Cuba cautiously dips toe into capitalism


| Jun. 8, 2012 | Bay of Pigs, Cuba


Published by USA Today //pdf1//

Sitting at a wooden table at his 3-week-old restaurant, Saturnino Morrejon Ramos surveyed the turquoise water of this inlet on the Caribbean off Cuba's southern coast.

"I still remember the gunfire," Ramos, 64, said, referring to the failed, CIA-backed invasion by Cuban exiles to depose the regime of Fidel Castro in 1961.

Ramos and others like him are taking part in a decidedly capitalistic change in Cuba in which the communist rulers have relaxed state control of the economy to generate wealth. Results appear mixed because of high taxes on profits and restrictions on economic freedoms that could lead to demands for political liberties.

Ramos is happy about the changes. The tables, chairs and kitchen of the restaurant atop his house were bought using $5,000 worth of remittances, or cash that the family gets from relatives in the USA.

"It's definitely worth paying the taxes to the government because we're earning more money," he said, admiring both the view and the fish caught yards away that lay grilled on the plates of diners. "Everyone's pleased the government has allowed this."

Private restaurants such as this are known as paladares. They first appeared in the early 1990s soon after the Soviet Union collapsed, taking with it the financial aid and subsidized fuel that propped up the Cuban economy.

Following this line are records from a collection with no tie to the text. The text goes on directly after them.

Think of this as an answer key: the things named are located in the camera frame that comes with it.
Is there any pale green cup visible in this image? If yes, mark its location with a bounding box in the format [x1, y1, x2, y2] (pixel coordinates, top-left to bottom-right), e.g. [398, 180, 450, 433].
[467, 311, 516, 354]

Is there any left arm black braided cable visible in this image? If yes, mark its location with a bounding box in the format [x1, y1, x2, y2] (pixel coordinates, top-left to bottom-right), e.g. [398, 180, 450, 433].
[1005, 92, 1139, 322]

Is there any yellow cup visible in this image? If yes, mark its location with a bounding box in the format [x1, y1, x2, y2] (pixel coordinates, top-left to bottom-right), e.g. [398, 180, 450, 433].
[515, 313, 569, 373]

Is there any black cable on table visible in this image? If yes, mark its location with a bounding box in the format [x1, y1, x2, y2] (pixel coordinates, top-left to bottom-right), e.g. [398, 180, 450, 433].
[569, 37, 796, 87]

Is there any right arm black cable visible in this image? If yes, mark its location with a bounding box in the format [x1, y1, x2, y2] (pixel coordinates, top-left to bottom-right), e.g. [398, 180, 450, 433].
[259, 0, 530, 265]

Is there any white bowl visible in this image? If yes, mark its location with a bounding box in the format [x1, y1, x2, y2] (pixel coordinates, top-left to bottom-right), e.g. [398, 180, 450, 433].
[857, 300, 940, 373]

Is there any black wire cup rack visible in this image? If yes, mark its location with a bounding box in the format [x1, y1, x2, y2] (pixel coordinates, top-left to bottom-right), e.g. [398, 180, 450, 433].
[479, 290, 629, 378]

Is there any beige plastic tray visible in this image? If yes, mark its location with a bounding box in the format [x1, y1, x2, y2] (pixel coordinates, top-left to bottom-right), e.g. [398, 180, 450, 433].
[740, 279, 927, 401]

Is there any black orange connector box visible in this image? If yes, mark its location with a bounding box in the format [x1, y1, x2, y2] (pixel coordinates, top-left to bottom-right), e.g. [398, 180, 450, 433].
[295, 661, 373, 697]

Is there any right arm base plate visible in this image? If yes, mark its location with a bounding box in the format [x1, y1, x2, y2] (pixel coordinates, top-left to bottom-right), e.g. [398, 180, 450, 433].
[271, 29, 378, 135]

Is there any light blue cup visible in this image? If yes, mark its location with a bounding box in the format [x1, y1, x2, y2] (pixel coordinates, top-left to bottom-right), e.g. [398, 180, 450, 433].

The private restaurants in people's homes were permitted grudgingly by the Castro government to help Cubans contend with the poor economy, which has for decades been subjected to a rigid socialist state that forbids private enterprise.

After an ailing Fidel stepped back from power in 2006, his brother and now president, Raúl Castro, slowly began to relax state controls on commerce. Political repression and denial of rights of speech remain intact, but in an attempt at a China-style system, Raúl has tried to encourage a private sector. Cuba began by cutting more than 20% of the government-employed workforce, which was largely relegated to phantom jobs to make the claim that Cuba's social model created 100% employment. Castro allowed for an increased number of cuentapropista, or self-employment licenses, to spur more small businesses.

The licenses come with fixed amounts of taxes, regardless of the profits made, and restrictions on how many people can be hired.

Only enterprises that hire unskilled workers, such as restaurants and street vendors, are eligible for the licenses. Professionals such as doctors and architects are banned from expanding their practices.

Raúl Castro defended the pace of the changes, saying, "It is proceeding without haste, so that we don't make new mistakes."

There have been some noticeable changes. Farmers have been able to lease government land, and Cubans can buy and sell cars and property. Private guesthouses, normally a spare room in someone's house that tourists can rent for the night, are found all over Havana.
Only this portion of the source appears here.